Это было самое живое, что он сказал за весь вечер, и сказал он это уже стоя, у порога.
Когда он уехал, Волков ещё постоял у окна. Дождь перестал. Караульный под фонарём сменился — вместо одного стоял другой, такой же неподвижный, и Волков машинально отметил время по смене, как отмечал всё. Он думал о том, что сказал Молотову, и о том, чего не сказал, и второе было тяжелее первого, потому что первое они теперь несли вдвоём, а второе он нёс один.

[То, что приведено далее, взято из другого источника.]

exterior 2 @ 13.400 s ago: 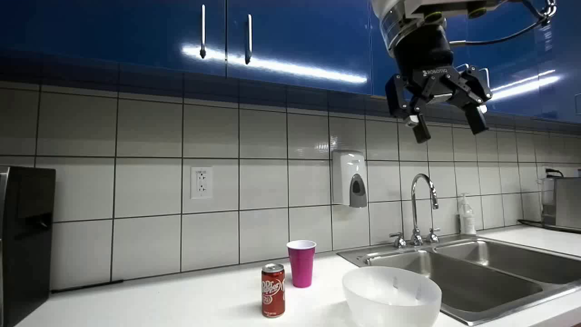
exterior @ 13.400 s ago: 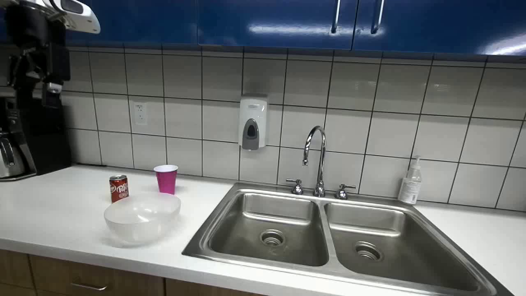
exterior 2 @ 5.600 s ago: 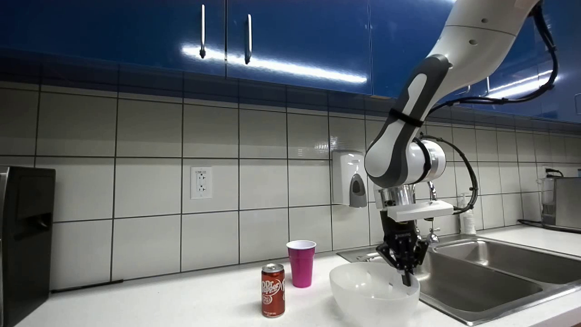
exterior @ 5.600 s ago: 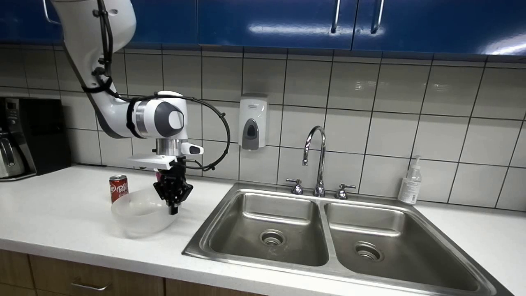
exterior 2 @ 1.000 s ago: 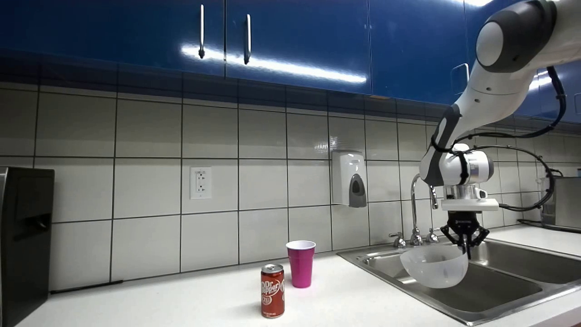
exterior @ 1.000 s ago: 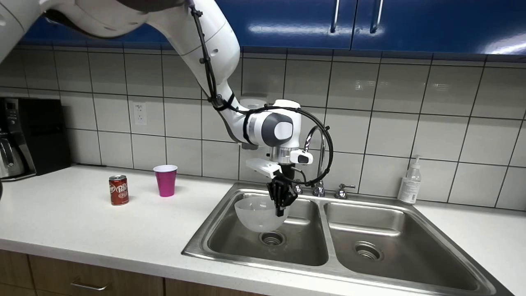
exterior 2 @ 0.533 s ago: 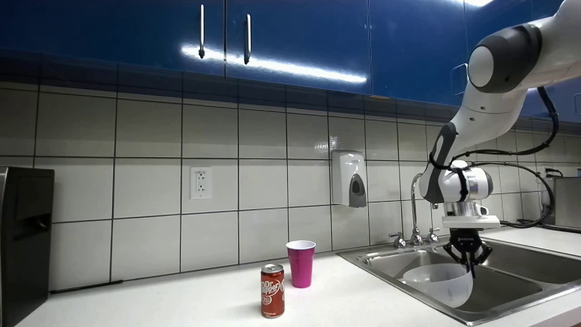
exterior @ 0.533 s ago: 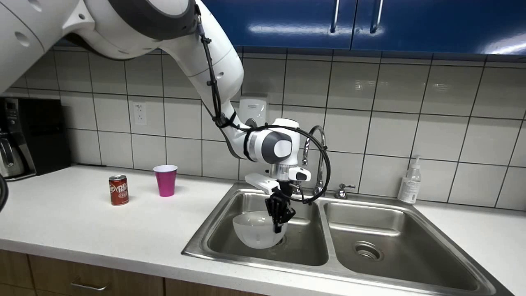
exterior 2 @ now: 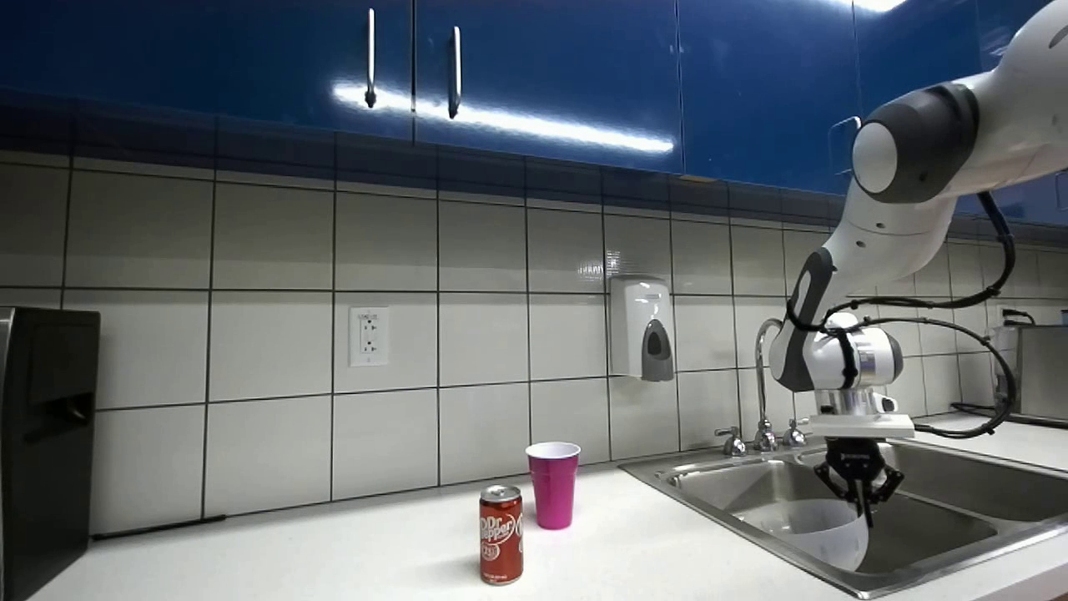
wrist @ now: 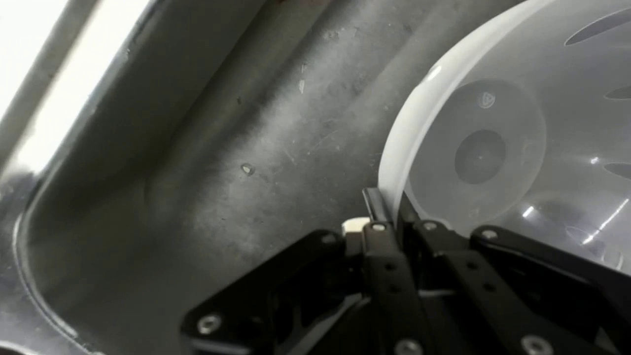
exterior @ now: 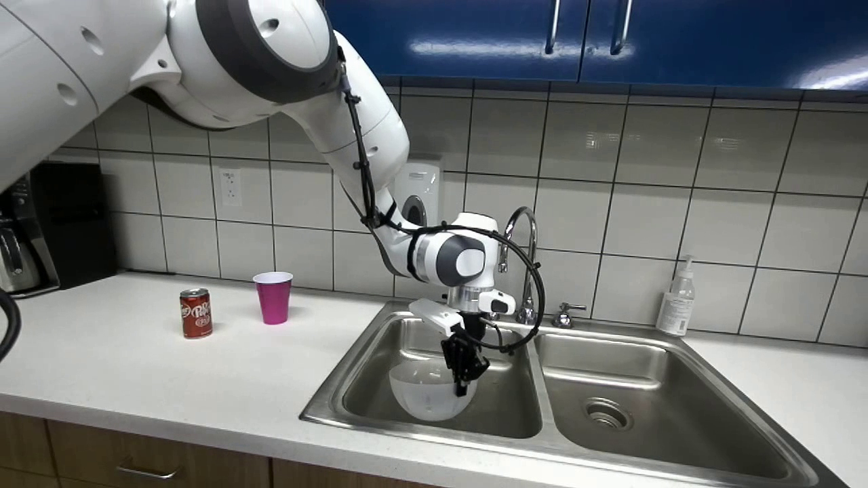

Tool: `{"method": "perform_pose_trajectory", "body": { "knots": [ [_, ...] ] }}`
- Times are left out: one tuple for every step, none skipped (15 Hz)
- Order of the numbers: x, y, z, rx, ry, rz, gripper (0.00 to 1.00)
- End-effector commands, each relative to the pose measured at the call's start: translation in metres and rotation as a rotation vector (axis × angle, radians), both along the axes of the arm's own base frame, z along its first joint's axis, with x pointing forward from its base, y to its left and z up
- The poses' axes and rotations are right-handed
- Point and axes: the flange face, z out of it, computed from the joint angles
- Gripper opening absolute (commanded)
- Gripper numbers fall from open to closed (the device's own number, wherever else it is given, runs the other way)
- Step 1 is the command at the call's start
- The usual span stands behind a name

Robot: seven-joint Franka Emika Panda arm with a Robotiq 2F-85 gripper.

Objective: Put the plastic bowl in the left sink

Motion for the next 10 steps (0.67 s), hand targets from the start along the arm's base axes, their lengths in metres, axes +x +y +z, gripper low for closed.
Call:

Англия падёт сама. Это он знал. Но падёт не к ним в подол, как хотелось бы Молотову, а в чужие, заокеанские руки, и в этом была горечь, которую не с кем разделить: выходило, что великую империю они и пальцем не тронут, и она рухнет у них на глазах, — а наследство достанется не победителю, истёкшему за эту войну кровью, а тому, кто всю войну простоял в стороне и пришёл к готовому. Несправедливо. Но справедливость была не той категорией, которой он считал; он считал выгодой, а выгода говорила: не трать силы на то, что рухнет без тебя, побереги их для того, что без тебя устоит.
И про Польшу он сказал Молотову не всё. Про обиду — сказал; Молотов сам нащупал её и был прав, и Волков не стал прятать, что прав. Но он не сказал главного — насколько прав. Молотов видел обиду как риск, как одну из чаш на весах, тяжёлую, но уравновешиваемую. А Волков знал — не взвешивал, знал, тяжело и без радости, — что эта самая обида однажды сделается не риском, а счётом: сколько крови и сколько лет она будет стоить, как станет тлеть, как её будут раздувать со стороны, как вырастет из неё то, что помешает России дольше, чем длилась сама война. Он знал это так, как знают уже случившееся, — потому что в той жизни, из учебника, это и случилось, и он помнил цену. А объяснить Молотову, откуда знание, было нельзя: учебника, на который можно показать, в этом мире не существовало. Можно было только выбрать меньшее. Большая, прирезанная Польша копила бы обиду на отнятом немецком, и обида росла бы на сытости, при силе, при чужой руке на плече, — и это было то самое, что он помнил. Малая, которой ничего не обещали, тоже затаит злобу, но злобу без приклада, голую, безопасную. Из двух обид он выбирал ту, что слабее вооружена. Жёстко. Но жёсткое сегодня он предпочитал кровавому послезавтра, и в этом был весь он, и в этом была вся разница между ним и тем, кто видел только одну чашу, пусть даже видел её так зорко, как Молотов.
Он погасил лампу. В темноте за окном остался один фонарь и под ним неподвижный человек, стерегущий сон того, кто всё равно не спал.